> **Source material**:
────────────────────────────────────────

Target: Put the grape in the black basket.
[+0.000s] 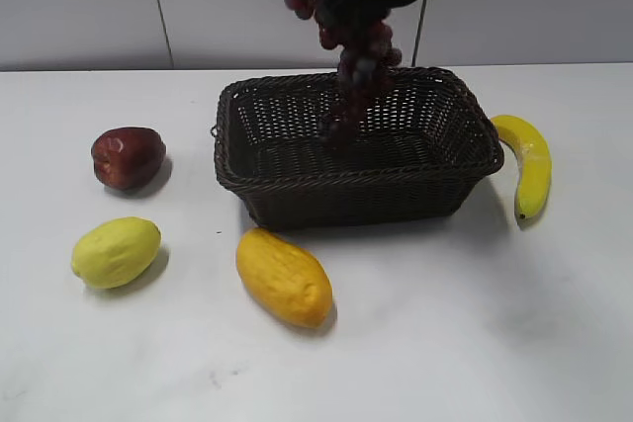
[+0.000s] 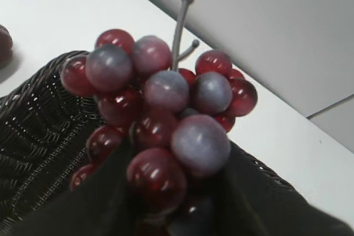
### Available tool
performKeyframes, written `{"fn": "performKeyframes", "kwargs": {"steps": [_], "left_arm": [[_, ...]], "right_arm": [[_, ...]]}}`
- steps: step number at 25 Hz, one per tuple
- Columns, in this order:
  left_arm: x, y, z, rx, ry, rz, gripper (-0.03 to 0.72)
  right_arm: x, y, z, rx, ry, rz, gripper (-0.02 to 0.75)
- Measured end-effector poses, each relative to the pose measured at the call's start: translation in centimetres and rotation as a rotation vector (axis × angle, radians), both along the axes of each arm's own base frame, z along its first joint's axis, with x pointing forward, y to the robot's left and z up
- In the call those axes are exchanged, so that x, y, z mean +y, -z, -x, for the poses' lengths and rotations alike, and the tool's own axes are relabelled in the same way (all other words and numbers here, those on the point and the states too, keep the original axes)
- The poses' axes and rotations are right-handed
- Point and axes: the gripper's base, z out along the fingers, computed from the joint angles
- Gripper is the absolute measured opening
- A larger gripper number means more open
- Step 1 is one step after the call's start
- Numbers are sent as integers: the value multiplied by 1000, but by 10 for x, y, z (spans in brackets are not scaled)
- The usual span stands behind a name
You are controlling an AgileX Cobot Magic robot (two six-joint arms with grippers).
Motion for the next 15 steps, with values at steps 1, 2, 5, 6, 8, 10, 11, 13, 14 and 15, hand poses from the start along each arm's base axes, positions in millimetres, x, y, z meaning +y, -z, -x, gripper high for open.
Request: {"fn": "performKeyframes", "kwargs": {"steps": [1, 2, 5, 6, 8, 10, 11, 13, 14, 15], "left_arm": [[0, 0, 0, 0, 0, 0, 552], [0, 0, 0, 0, 0, 0, 552], [0, 0, 0, 0, 0, 0, 552], [0, 0, 0, 0, 0, 0, 552], [0, 0, 0, 0, 0, 0, 552], [0, 0, 0, 0, 0, 0, 552], [0, 0, 0, 0, 0, 0, 552], [0, 0, 0, 0, 0, 0, 552], [0, 0, 0, 0, 0, 0, 552], [0, 0, 0, 0, 0, 0, 552]], "right_arm": [[0, 3, -1, 10, 0, 7, 260], [0, 6, -1, 17, 0, 17, 260], [-1, 10, 0, 37, -2, 55, 282], [-2, 10, 0, 42, -3, 69, 326], [-3, 11, 0, 50, -4, 87, 496], [-4, 12, 1, 65, -1, 97, 601], [-5, 12, 3, 83, 9, 99, 609], [-8, 6, 5, 136, 57, 77, 591], [-10, 1, 7, 169, 92, 64, 572], [-14, -5, 7, 205, 136, 52, 553]]}}
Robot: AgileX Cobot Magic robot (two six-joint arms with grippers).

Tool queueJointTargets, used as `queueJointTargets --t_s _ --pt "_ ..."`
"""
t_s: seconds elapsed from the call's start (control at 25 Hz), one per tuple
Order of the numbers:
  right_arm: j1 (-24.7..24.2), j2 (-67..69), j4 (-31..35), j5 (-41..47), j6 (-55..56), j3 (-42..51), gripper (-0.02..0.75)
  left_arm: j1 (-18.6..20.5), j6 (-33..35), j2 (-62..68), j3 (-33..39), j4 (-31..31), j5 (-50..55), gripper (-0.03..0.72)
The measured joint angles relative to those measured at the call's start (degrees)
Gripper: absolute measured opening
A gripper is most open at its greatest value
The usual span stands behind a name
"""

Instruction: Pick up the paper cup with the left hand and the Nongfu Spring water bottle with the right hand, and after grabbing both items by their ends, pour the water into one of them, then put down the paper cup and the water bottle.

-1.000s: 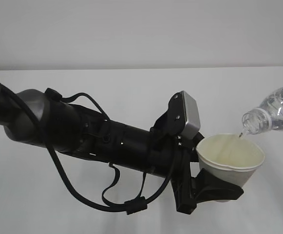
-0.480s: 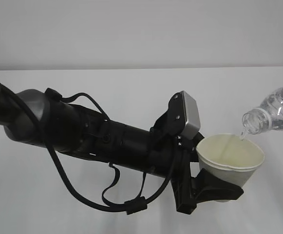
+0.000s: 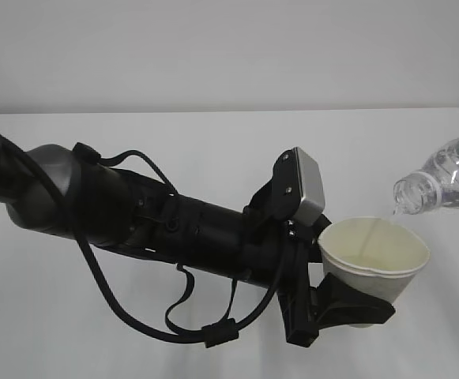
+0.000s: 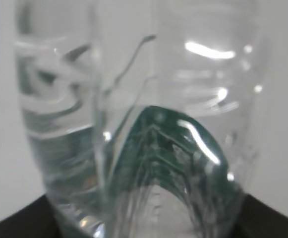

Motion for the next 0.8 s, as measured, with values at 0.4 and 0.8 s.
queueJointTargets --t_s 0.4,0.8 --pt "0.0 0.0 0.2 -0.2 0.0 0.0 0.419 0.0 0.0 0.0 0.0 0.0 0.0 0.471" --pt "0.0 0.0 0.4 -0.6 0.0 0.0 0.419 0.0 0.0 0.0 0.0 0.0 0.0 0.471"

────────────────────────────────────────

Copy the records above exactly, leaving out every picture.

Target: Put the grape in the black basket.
[+0.000s] 
[+0.000s] 
### Available tool
performKeyframes, written `{"fn": "performKeyframes", "kwargs": {"steps": [_], "left_arm": [[_, ...]], "right_arm": [[_, ...]]}}`
- steps: step number at 25 Hz, one per tuple
- Columns, in this order:
  left_arm: x, y, z, rx, ry, rz, gripper (-0.03 to 0.72)
  right_arm: x, y, z, rx, ry, rz, gripper (-0.02 to 0.75)
- Measured end-effector poses, each relative to the pose measured at the call's start: translation in centimetres and rotation as a rotation vector (axis × angle, radians), both along the axes of each arm's own base frame, z along its first joint's axis, with x pointing forward, y to the robot's left and z up
- In the call those axes are exchanged, so that x, y, z mean +y, -z, -x, for the poses' lengths and rotations alike, and the tool's own axes are relabelled in the same way (all other words and numbers here, those on the point and the states too, keep the original axes)
- The poses' axes and rotations are right-handed
- Point and axes: the gripper's base, z out along the fingers, computed from the joint angles
- Gripper is the absolute measured opening
- A larger gripper number means more open
- Step 1 is one step after the call's start
- Numbers are sent as integers: the value multiplied by 1000, but by 10 for x, y, z (spans in brackets are not scaled)
- The usual span stands behind a name
You are controlling an AgileX Cobot Magic robot (two six-joint arms with grippers).
Motion for the next 15 steps, with values at steps 1, 2, 5, 6, 8, 10, 11, 13, 14 and 15, hand poses from the start along each arm's base axes, positions in millimetres, x, y, z meaning +y, -z, -x, gripper high for open.
Request: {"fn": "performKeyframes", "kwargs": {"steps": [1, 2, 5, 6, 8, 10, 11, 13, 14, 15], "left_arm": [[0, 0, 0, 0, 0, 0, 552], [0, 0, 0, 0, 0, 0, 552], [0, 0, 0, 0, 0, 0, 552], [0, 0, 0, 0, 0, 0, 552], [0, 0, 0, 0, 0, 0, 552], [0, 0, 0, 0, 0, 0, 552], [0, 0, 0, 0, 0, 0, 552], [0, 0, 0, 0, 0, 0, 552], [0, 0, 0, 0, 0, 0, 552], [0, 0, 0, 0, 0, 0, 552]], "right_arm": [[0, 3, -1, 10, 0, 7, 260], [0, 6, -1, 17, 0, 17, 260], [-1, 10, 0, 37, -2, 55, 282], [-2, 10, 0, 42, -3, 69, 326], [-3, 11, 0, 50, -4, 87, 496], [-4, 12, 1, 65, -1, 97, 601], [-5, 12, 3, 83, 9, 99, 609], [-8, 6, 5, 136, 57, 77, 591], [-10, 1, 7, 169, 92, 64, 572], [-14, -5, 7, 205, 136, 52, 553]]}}
Robot: AgileX Cobot Magic robot (two six-joint arms with grippers).

Tool queueJointTargets, used as `queueJointTargets --t_s _ --pt "_ ..."`
"""
t_s: seconds elapsed from the call's start (control at 25 Hz), one per tuple
Order of the numbers:
  right_arm: j1 (-24.7..24.2), j2 (-67..69), j4 (-31..35), j5 (-41..47), j6 (-55..56), j3 (-42..51), gripper (-0.02..0.75)
  left_arm: j1 (-18.6..20.5), j6 (-33..35), j2 (-62..68), j3 (-33..39), j4 (-31..31), j5 (-50..55), gripper (-0.03..0.72)
The measured joint angles relative to those measured at the call's start (degrees)
Gripper: absolute measured opening
A gripper is most open at its greatest value
The usual span stands behind a name
"""

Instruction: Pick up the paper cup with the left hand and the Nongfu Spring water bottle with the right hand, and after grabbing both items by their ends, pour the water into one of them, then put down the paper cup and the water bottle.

-1.000s: 
-0.480s: 
+0.000s: 
+0.000s: 

Motion for the next 0.8 s, as measured, with values at 0.4 and 0.8 s.
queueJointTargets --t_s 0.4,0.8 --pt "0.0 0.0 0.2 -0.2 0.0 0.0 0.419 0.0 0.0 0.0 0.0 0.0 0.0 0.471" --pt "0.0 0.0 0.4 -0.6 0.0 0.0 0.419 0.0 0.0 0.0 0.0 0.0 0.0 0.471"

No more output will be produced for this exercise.